Les autres thèmes (travailleurs âgés prévoyance épargne salariales formation professionnelle et réduction du temps de travail sont subsidiaires.

III. PREPARATION

La négociation aura lieu à l’initiative de l’employeur ou à la demande d’une organisation syndicale.

La demande d’une organisation fait courir un délai de 15 jours durant lequel l’employeur doit convoquer l’ensemble des organisations syndicales présentes dans l’entreprise.

A défaut l’employeur est passible des sanctions prévues par l’article L 153.2 du Code du travail.

Il s’agit d’un délit d’entrave passible, outre les sanctions civiles, de sanctions pénales qui seront les suivantes pour une personne morale :

  • 1e infraction  : amende de 18 750 €
  • Récidive  : amende de 37 500 €.

L’employeur doit convoquer chaque organisation syndicale ayant des représentants dans l’entreprise. L’article L 132-28 du code du travail ne fixe aucun délai minimal entre la convocation et la première réunion.

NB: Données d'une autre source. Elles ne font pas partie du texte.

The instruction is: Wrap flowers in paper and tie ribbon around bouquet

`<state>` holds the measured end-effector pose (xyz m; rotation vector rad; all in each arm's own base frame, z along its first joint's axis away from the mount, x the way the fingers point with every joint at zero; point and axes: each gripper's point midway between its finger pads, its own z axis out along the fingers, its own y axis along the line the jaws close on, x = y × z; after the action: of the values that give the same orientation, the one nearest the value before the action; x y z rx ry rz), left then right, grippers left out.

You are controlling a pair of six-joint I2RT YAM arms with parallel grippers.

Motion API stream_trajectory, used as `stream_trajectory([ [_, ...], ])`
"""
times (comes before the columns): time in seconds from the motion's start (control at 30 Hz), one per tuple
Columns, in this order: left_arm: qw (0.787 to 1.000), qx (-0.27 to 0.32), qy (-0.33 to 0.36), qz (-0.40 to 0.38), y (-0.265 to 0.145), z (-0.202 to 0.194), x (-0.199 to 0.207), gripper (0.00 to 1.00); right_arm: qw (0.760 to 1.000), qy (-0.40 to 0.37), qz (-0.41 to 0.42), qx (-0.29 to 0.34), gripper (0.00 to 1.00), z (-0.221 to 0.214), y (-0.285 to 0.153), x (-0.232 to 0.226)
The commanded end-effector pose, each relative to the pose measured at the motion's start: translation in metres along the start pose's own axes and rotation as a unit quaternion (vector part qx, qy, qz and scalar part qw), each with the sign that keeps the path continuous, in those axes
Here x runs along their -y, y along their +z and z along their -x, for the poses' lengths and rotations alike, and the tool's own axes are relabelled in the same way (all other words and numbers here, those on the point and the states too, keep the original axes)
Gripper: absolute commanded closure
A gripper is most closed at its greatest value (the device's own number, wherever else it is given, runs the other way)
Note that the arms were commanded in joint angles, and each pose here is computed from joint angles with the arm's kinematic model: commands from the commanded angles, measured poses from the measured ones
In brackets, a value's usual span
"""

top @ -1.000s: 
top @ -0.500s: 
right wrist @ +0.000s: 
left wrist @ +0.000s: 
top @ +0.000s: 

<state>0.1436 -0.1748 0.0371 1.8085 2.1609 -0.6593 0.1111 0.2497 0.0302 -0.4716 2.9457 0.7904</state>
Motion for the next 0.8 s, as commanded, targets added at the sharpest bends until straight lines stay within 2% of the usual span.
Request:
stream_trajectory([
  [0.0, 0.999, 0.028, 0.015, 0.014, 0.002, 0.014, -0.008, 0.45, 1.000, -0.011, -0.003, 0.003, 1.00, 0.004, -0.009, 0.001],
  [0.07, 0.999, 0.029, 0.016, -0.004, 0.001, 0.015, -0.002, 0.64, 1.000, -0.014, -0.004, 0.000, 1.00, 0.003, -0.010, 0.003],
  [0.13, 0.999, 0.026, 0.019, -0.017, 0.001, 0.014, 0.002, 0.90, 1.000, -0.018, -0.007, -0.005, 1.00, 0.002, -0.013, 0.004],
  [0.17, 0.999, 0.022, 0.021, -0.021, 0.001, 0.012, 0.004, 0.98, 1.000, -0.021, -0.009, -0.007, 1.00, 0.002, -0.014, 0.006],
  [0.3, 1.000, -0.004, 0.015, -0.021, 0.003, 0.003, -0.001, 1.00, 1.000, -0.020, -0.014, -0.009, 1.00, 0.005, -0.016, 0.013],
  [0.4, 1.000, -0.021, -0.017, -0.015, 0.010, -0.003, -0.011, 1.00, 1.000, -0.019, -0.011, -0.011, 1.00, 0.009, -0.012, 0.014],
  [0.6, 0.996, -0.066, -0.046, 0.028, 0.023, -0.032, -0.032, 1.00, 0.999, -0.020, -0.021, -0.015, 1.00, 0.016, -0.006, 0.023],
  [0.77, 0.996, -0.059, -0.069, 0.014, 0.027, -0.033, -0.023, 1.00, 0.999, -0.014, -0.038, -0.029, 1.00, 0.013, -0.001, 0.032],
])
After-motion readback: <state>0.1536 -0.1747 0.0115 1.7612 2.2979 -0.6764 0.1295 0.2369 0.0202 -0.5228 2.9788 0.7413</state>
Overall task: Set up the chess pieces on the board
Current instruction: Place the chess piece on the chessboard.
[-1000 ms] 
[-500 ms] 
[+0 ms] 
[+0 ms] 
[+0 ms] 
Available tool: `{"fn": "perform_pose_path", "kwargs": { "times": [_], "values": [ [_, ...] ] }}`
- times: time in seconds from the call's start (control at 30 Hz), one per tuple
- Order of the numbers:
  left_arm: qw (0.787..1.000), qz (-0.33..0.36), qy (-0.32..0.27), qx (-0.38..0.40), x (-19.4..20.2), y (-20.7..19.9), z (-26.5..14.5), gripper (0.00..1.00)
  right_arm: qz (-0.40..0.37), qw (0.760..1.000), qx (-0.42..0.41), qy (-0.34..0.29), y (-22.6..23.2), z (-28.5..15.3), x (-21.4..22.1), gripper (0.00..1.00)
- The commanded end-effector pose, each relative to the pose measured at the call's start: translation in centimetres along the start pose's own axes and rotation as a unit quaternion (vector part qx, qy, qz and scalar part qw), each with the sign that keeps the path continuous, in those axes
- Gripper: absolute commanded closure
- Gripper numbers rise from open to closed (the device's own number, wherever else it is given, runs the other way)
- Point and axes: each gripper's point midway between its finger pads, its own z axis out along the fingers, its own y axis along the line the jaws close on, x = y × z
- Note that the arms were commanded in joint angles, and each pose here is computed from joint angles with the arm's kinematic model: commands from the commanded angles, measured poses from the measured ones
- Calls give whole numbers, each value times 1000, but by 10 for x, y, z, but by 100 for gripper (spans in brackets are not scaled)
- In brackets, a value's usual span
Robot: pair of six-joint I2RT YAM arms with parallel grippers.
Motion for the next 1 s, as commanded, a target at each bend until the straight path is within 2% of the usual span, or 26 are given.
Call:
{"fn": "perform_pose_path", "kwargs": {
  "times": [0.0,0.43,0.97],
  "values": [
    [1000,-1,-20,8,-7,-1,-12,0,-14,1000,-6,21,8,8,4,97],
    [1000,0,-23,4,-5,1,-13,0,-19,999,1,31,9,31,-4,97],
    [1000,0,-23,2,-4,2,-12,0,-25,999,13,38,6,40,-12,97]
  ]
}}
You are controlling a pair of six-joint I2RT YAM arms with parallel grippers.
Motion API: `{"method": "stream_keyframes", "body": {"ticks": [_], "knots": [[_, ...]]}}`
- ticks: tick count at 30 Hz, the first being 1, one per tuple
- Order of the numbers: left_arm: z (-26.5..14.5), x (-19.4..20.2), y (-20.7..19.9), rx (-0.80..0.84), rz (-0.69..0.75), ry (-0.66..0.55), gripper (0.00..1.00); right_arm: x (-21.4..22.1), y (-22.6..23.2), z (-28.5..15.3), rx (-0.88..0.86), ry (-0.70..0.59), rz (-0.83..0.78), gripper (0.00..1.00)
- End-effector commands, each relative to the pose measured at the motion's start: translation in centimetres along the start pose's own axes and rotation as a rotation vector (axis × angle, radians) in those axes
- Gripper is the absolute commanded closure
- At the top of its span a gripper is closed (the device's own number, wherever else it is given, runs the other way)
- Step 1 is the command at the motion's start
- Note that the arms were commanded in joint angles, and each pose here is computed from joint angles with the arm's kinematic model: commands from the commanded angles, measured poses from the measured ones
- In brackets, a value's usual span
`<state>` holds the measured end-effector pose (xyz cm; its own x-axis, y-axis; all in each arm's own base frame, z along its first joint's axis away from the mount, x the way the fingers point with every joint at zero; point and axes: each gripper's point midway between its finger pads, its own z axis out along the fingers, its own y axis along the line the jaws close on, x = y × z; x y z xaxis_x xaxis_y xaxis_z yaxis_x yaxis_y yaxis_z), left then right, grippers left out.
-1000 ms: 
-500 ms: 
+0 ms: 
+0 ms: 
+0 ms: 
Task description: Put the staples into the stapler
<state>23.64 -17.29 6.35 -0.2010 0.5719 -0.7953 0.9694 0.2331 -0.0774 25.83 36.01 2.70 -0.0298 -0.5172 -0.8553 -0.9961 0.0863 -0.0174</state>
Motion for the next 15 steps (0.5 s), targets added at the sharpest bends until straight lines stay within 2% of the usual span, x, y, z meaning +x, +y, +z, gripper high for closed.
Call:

IV. PIECES A REMETTRE AUX ORGANISATIONS SYNDICALES

L’employeur doit organiser une première réunion préparatoire au cours de laquelle seront précisées (art L 132-28 Al 2 du code du travail) :

  • Le lieu et le calendrier des réunions (deux réunions minimum pas de maximum art L 132-28 Al 2 du code du travail)
  • Une analyse comparée de la situation des hommes et des femmes en ce qui concerne l’emploi les qualifications les salaires les horaires et l’organisation du temps de travail.
  • Un rapport de situation comparée des conditions générales d’emploi des femmes et des hommes (art L 432-3-1 du code du travail).

Ces informations doivent être remises suffisamment tôt pour que les organisations syndicales puissent les analyser.